JudgeRLVR: Judge First, Generate Second for Efficient Reasoning
Jiangshan Duo, Hanyu Li, Hailin Zhang, Yudong Wang, Sujian Li, Liang Zhao
TL;DR
The paper addresses inefficiencies in reinforcement learning with verifiable rewards (RLVR), where final-answer correctness often drives verbose, trial-and-error reasoning. It proposes JudgeRLVR, a two-stage judge-then-generate framework that first trains a discriminative judge to assess candidate solutions and then fine-tunes generation initialized from the judge, without explicit length penalties. Empirically, JudgeRLVR improves average accuracy by about +$3.7$–$4.5$ points across in-domain and out-of-domain math and general knowledge benchmarks, while reducing average generation length by roughly $42\%$ on in-domain tasks and improving generalization to diverse domains; ablations show the necessity of the sequential judge-then-generate design and evidence of a shift toward less backtracking in reasoning. The findings suggest that discriminative competence acts as a precursor to efficient generation, enabling LLMs to prune low-value branches early and produce higher-density, more direct reasoning across math, science, coding, and knowledge tasks; this has practical implications for scalable, reliable reasoning in real-world applications.
Abstract
Reinforcement Learning with Verifiable Rewards (RLVR) has become a standard paradigm for reasoning in Large Language Models.

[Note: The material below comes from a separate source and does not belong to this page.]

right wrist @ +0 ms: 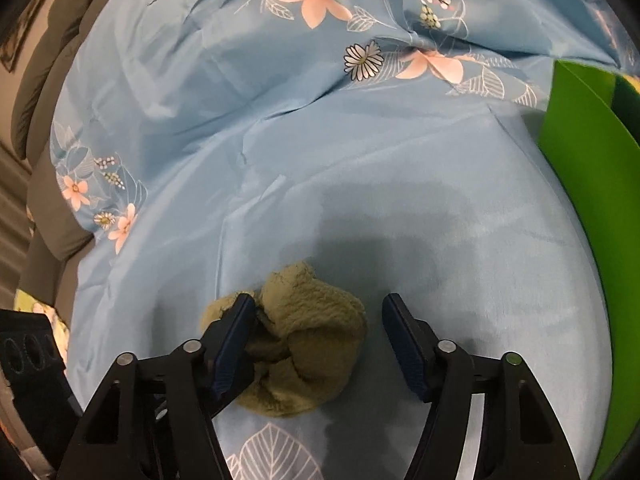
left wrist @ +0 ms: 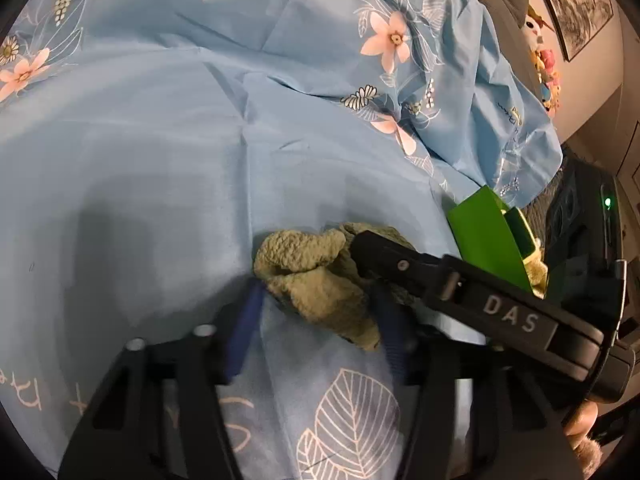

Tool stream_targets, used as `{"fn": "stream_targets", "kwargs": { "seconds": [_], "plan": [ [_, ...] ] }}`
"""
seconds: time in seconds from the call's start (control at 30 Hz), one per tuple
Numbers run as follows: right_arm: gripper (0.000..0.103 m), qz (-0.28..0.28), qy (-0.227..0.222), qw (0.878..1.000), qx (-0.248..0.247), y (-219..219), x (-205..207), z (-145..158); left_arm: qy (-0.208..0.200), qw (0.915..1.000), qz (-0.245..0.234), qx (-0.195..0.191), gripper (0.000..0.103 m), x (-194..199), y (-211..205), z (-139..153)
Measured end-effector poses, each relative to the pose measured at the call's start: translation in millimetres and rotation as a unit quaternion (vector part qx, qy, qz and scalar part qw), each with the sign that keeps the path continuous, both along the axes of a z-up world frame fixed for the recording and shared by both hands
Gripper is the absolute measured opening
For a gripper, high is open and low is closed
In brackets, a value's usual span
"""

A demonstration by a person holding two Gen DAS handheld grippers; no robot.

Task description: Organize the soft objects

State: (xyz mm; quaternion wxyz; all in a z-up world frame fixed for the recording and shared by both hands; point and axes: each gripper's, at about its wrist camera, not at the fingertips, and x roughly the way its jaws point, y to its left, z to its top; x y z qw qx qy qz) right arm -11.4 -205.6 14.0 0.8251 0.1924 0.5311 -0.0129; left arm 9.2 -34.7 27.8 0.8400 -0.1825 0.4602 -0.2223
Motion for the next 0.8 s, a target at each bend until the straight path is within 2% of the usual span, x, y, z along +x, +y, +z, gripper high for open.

However, optimizing solely for final-answer correctness often drives models into aimless, verbose exploration, where they rely on exhaustive trial-and-error tactics rather than structured planning to reach solutions. While heuristic constraints like length penalties can reduce verbosity, they often truncate essential reasoning steps, creating a difficult trade-off between efficiency and verification. In this paper, we argue that discriminative capability is a prerequisite for efficient generation: by learning to distinguish valid solutions, a model can internalize a guidance signal that prunes the search space. We propose JudgeRLVR, a two-stage judge-then-generate paradigm. In the first stage, we train the model to judge solution responses with verifiable answers. In the second stage, we fine-tune the same model with vanilla generating RLVR initialized from the judge. Compared to Vanilla RLVR using the same math-domain training data, JudgeRLVR achieves a better quality--efficiency trade-off for Qwen3-30B-A3B: on in-domain math, it delivers about +3.7 points average accuracy gain with -42\% average generation length; on out-of-domain benchmarks, it delivers about +4.5 points average accuracy improvement, demonstrating enhanced generalization.